In both these cases, molecular replacement was successful using an ensemble of NMR models from which the more flexible portions (loops and side chains) have been excized. The molecular replacement program AMoRe (Navaza, 1994; Collaborative Computational Project, Number 4, 1994) allows one to supply a single PDB file which contains all the atoms of all molecules in the ensemble, thereby enabling, without any particular effort, the use of an ensemble. In our cases, the use of an ensemble provided superior results to the use of a single NMR model and we believe the use of an ensemble is to be recommended. Undeniably, there have been cases of success using a single NMR model or even a minimized mean structure, but this would not be our first choice. If the intention is to provide maximum opportunity for overlap between the observed and calculated Patterson functions, then use of an ensemble seems reasonable, since for different parts of the molecule different members of the ensemble may prove to be correct. We would discourage use of a minimized mean structure: the mean structure is not an experimental observation itself, it is the average of experimental observations and this carries a risk of being incorrect. The average of two alternate conformations, as an extreme example, is rarely the correct structure. If a mean structure is then minimized to relieve inevitable stereochemical inelegancies obtained from the averaging process, there is added risk, despite inclusion of restraints, of shifting coordinates even further from experimental truth.

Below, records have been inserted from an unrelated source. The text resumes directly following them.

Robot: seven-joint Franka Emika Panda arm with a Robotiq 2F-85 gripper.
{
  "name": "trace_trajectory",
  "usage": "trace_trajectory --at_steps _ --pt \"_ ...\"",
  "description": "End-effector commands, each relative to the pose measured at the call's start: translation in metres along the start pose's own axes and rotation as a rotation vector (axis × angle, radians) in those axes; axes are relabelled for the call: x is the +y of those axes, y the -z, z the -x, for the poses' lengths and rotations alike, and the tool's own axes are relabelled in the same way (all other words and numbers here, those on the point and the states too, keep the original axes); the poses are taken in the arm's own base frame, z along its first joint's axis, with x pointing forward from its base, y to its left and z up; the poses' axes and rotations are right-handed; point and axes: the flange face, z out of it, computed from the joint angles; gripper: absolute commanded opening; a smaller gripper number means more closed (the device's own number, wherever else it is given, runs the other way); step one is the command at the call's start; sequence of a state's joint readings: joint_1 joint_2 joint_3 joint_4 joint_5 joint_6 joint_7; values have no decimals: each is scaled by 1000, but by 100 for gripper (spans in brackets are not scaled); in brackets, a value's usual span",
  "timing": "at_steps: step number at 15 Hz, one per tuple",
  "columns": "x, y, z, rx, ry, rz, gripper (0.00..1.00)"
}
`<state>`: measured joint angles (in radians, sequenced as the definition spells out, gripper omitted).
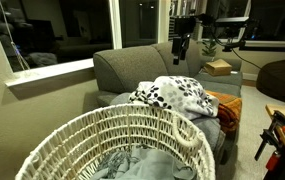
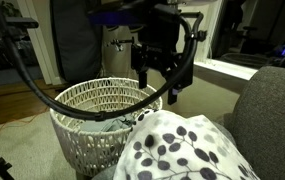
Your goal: Put the white and black blanket in the white basket
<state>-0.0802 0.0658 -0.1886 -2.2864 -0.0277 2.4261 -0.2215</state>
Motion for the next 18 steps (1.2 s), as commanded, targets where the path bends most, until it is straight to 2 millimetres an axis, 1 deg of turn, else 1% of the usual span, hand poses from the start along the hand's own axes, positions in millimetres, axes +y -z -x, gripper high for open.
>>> trace_trajectory --at_steps 1,9,18 --pt "-5 -8 -4 9 -27 11 100" --pt "-17 -21 -12 8 -97 12 100" --pt "-20 -34 -37 35 -144 29 100"
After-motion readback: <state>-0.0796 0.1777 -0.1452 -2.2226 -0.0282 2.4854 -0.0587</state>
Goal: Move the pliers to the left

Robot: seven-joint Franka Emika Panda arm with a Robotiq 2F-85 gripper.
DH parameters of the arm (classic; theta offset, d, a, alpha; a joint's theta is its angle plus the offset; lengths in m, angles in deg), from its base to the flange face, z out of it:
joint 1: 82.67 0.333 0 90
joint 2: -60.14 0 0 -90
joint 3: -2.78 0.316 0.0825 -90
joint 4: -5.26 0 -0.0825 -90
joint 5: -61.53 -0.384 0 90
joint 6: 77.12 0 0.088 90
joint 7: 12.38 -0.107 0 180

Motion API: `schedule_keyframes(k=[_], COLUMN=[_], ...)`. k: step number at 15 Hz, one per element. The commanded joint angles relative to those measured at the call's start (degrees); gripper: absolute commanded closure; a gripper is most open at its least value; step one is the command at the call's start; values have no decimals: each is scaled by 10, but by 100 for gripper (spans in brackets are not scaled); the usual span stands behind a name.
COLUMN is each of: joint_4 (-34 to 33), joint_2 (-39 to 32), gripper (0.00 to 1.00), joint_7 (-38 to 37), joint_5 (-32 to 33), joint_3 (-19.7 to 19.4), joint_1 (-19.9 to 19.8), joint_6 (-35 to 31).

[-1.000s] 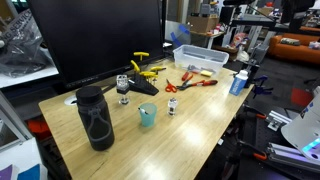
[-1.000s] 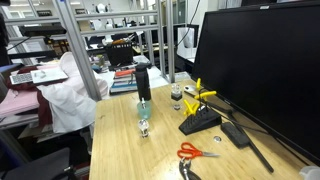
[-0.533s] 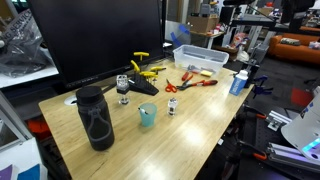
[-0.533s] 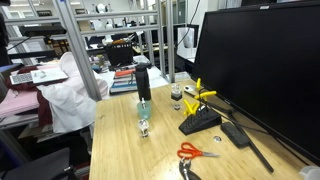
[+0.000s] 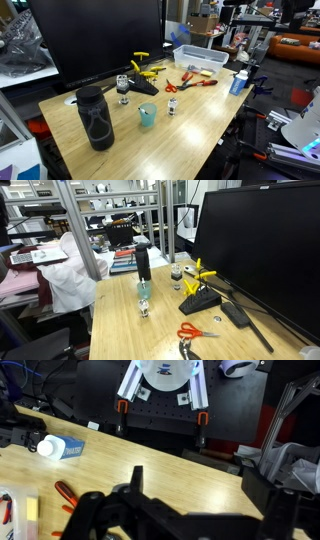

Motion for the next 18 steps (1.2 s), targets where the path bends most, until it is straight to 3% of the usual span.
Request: schedule_keyframes(k=[1, 5, 8, 13, 14, 18], joint_4=[-1, -13, -11, -38, -9, -13], joint_2=[0, -27, -73, -205, -164, -176], gripper=[0, 0, 0, 0, 0, 0], joint_7=[1, 19, 35, 7, 21, 20], joint_5=[-1, 20, 46, 6, 21, 20], joint_3=[2, -11, -31, -58, -53, -50], joint_1=[-3, -8, -15, -27, -24, -25], joint_6=[1, -29, -130, -224, -227, -231])
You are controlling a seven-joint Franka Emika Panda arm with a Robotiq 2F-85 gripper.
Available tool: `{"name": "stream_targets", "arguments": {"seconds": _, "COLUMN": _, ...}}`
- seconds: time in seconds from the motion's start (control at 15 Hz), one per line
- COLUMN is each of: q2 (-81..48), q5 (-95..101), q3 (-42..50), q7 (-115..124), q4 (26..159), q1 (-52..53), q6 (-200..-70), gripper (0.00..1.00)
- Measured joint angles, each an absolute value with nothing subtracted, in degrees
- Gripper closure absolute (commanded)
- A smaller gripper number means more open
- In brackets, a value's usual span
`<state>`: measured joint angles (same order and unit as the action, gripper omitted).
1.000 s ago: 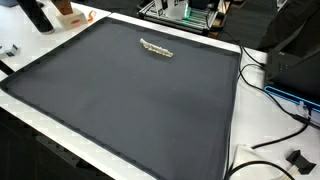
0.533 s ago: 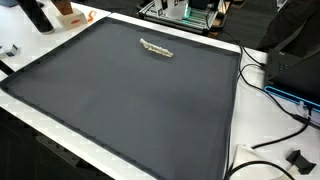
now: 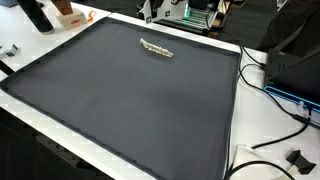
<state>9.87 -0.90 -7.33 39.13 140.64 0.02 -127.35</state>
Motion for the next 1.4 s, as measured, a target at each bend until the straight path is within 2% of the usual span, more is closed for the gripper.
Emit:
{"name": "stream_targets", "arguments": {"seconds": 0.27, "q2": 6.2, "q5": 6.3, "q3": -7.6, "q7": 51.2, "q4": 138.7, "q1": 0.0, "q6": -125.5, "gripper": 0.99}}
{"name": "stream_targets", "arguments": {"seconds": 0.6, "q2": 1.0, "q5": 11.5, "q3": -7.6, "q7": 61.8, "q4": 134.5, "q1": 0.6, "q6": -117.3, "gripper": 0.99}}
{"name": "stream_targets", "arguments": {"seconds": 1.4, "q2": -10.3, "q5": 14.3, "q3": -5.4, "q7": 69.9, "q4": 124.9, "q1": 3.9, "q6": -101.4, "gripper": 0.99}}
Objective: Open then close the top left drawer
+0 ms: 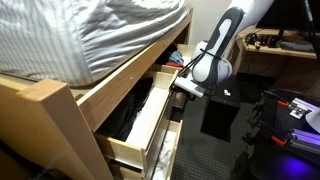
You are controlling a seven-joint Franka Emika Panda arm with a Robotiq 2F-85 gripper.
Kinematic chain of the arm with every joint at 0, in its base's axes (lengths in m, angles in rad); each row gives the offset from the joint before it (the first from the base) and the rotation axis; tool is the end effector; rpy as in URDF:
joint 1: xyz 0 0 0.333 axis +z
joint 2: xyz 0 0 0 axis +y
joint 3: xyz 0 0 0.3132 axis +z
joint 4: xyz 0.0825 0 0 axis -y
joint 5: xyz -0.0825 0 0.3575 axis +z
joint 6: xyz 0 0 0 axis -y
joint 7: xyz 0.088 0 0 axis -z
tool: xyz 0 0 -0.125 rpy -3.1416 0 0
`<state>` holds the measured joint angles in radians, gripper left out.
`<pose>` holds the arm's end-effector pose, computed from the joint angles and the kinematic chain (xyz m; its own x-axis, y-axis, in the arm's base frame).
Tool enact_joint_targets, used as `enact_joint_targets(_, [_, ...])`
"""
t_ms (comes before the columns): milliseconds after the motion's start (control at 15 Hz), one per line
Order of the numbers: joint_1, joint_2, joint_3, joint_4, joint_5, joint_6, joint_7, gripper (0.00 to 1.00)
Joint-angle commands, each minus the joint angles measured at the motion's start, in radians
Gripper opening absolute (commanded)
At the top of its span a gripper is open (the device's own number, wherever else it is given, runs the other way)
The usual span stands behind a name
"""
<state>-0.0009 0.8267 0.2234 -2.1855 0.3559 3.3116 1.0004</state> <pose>0.5246 0.0889 0.0505 0.3367 -0.9407 -0.0409 -0.8996 -0.3085 -0.3093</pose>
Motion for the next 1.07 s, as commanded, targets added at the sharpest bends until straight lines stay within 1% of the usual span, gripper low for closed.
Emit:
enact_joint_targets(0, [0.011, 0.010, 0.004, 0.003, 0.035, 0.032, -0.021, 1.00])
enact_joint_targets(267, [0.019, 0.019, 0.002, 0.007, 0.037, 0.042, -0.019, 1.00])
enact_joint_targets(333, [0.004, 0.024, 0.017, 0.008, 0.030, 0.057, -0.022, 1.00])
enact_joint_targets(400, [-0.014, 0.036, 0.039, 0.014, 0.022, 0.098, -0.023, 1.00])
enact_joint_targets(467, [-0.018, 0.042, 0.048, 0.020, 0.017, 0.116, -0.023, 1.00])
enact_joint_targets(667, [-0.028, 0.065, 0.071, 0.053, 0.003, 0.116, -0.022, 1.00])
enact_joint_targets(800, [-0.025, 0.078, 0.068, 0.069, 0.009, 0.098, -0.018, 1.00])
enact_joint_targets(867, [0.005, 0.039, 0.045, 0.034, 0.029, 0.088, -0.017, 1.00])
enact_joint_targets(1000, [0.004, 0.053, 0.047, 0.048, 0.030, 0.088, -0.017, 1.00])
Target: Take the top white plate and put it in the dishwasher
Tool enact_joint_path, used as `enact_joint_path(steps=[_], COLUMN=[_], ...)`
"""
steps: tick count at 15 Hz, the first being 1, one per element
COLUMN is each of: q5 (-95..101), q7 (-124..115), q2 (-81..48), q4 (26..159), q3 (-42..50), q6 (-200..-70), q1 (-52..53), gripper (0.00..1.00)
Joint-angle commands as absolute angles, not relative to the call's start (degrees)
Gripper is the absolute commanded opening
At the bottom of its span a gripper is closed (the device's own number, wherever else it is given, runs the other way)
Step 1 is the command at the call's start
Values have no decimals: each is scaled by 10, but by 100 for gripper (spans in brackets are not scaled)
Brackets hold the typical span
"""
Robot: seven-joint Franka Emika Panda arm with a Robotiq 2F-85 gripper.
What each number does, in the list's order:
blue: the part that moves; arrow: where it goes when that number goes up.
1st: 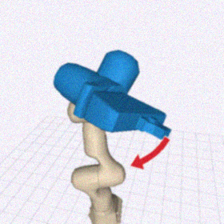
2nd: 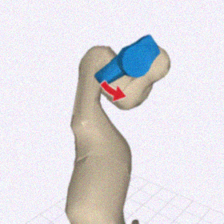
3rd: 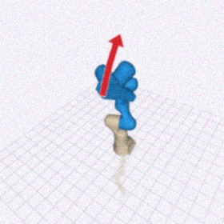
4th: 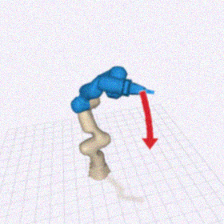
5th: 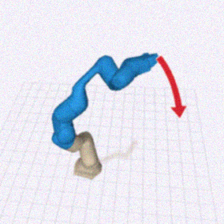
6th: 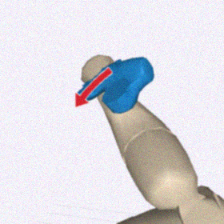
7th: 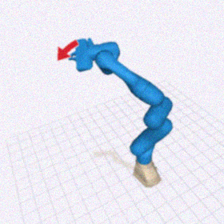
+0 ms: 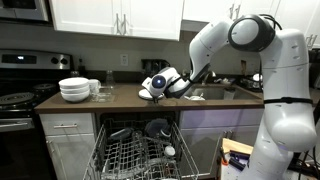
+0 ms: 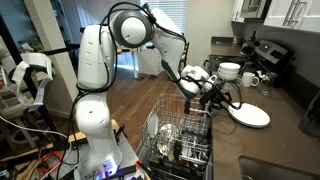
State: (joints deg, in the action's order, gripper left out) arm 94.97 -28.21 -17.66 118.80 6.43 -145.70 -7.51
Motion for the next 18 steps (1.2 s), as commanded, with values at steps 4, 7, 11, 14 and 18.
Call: enact_joint_path(steps=[4,7,11,14,18], q5=[968,967,966,964,944], q7=[-284,-283,-281,-280,-266], q2=[-187,-189,-189,-180,-168], q4=[1171,1171,1172,1178,1191], q3=[63,63,63,61,55], q6=[-1474,-1475,-1477,-1471,-1461], q1=[-89,-91,-93,-89,-83], gripper=[31,3,2,2,2])
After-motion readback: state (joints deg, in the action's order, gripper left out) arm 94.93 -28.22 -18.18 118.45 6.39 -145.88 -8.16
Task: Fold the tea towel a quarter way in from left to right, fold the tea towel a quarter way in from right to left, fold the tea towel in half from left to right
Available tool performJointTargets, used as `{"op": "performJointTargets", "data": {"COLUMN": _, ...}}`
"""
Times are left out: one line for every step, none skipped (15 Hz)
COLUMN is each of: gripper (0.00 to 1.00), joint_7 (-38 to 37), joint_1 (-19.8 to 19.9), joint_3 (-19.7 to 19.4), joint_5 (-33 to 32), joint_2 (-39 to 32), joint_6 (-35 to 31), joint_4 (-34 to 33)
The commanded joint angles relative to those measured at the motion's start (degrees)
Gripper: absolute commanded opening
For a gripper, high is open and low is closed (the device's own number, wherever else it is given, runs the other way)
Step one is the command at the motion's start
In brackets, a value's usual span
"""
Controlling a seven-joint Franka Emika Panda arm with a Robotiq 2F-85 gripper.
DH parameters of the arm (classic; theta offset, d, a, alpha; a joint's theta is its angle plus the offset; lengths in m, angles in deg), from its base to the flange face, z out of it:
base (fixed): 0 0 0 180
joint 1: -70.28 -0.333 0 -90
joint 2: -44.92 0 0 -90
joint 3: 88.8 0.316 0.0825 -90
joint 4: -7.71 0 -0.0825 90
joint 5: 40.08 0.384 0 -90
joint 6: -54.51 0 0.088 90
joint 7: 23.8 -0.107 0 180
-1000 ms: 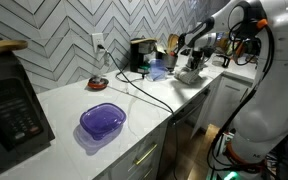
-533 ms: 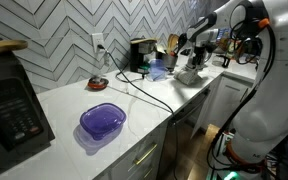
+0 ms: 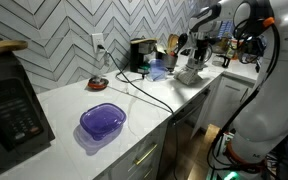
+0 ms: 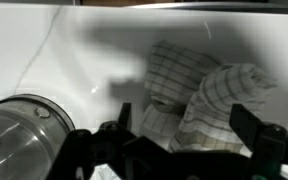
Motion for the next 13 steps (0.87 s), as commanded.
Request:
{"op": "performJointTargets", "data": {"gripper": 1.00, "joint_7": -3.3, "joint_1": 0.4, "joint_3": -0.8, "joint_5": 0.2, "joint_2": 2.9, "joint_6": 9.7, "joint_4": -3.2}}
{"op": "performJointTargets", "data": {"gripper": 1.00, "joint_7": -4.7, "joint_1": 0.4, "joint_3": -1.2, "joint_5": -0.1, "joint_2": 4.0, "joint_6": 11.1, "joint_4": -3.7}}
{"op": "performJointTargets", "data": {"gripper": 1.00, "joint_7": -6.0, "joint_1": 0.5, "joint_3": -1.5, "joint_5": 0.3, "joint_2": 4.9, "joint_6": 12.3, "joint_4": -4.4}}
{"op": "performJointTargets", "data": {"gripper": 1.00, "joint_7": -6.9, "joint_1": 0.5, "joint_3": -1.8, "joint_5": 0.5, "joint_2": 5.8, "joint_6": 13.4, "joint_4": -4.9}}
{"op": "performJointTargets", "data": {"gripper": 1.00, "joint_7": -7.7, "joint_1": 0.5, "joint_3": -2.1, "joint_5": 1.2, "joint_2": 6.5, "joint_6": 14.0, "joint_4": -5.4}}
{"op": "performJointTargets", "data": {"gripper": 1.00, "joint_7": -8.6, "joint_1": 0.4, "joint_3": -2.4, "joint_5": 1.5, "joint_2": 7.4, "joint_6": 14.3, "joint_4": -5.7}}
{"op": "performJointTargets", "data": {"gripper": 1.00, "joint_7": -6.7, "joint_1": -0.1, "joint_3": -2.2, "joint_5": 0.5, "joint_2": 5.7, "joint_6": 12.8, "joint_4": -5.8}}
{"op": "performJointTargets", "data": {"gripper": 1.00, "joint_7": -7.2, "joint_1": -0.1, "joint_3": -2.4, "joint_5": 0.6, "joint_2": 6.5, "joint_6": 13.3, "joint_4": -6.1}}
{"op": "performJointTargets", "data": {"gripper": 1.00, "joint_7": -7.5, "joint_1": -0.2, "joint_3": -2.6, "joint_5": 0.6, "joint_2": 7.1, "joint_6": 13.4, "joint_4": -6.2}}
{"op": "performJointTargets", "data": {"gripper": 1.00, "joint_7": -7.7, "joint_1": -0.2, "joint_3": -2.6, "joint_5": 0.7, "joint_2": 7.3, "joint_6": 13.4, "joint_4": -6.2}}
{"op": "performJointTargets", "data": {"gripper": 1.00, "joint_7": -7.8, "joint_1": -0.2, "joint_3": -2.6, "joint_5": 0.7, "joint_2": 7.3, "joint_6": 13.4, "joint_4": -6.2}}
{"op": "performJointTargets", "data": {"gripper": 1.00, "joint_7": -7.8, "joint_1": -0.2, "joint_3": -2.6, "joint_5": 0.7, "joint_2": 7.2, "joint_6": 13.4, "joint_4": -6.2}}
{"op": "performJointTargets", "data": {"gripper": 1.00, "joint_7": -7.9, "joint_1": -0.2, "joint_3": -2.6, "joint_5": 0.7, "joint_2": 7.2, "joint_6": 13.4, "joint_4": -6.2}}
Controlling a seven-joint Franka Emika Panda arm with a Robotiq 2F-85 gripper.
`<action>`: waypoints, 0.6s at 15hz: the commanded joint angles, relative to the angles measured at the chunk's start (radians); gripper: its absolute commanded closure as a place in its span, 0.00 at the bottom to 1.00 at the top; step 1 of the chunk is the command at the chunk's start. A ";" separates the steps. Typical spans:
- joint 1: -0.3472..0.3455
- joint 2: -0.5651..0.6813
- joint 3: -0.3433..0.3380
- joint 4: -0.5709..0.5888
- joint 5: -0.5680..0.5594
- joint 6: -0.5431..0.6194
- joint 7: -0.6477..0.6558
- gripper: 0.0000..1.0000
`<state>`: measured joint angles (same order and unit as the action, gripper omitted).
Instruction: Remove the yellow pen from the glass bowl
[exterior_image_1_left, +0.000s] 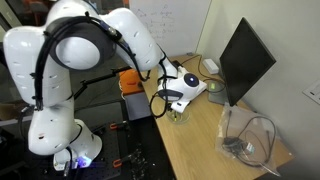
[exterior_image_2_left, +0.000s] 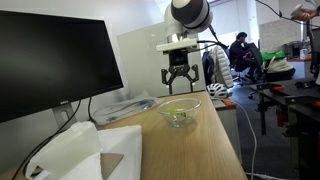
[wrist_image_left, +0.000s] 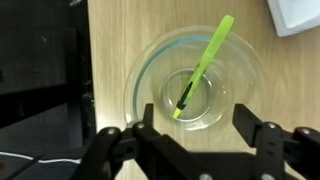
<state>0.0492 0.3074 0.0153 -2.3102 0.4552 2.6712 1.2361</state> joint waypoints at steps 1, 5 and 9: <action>0.037 0.078 -0.009 0.064 0.014 0.011 0.057 0.21; 0.070 0.141 -0.026 0.110 0.002 0.013 0.116 0.22; 0.070 0.190 -0.029 0.157 0.008 -0.008 0.145 0.35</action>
<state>0.1041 0.4680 0.0009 -2.1894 0.4549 2.6734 1.3430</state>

Nonetheless, unarguable success with the use of average minimized structures has been reported (Chen et al., 2000).
Use of a high-resolution limit that reflects the expected closeness of the trial model to the target structure seems prudent. Values around 4 Å seem reasonable. Careful optimization of the integration radius in the rotation function may help minimize noise from cross-vectors. If an ensemble is used, no special pseudo-temperature factors are required; the spread of possible electron density is inherent in the spread of the ensemble. Cases of success have been reported (Chen et al., 2000) where temperature factors have been devised to account for the observed spread in an ensemble, as suggested by Wilmanns & Nilges (1996) and then applied to, for example, the mean structure; it would seem, however, that applying large temperature factors would be of less use in Patterson overlap than would the presence of all atoms in the ensemble, since large temperature factors would have the effect of flattening electron density, whereas the electron density is maintained in the ensemble at discrete possible locations and thus might contribute more to a Patterson. Use of a single temperature factor chosen sensibly (e.g. from the Wilson plot) for all atoms in the ensemble seems a reasonable approach.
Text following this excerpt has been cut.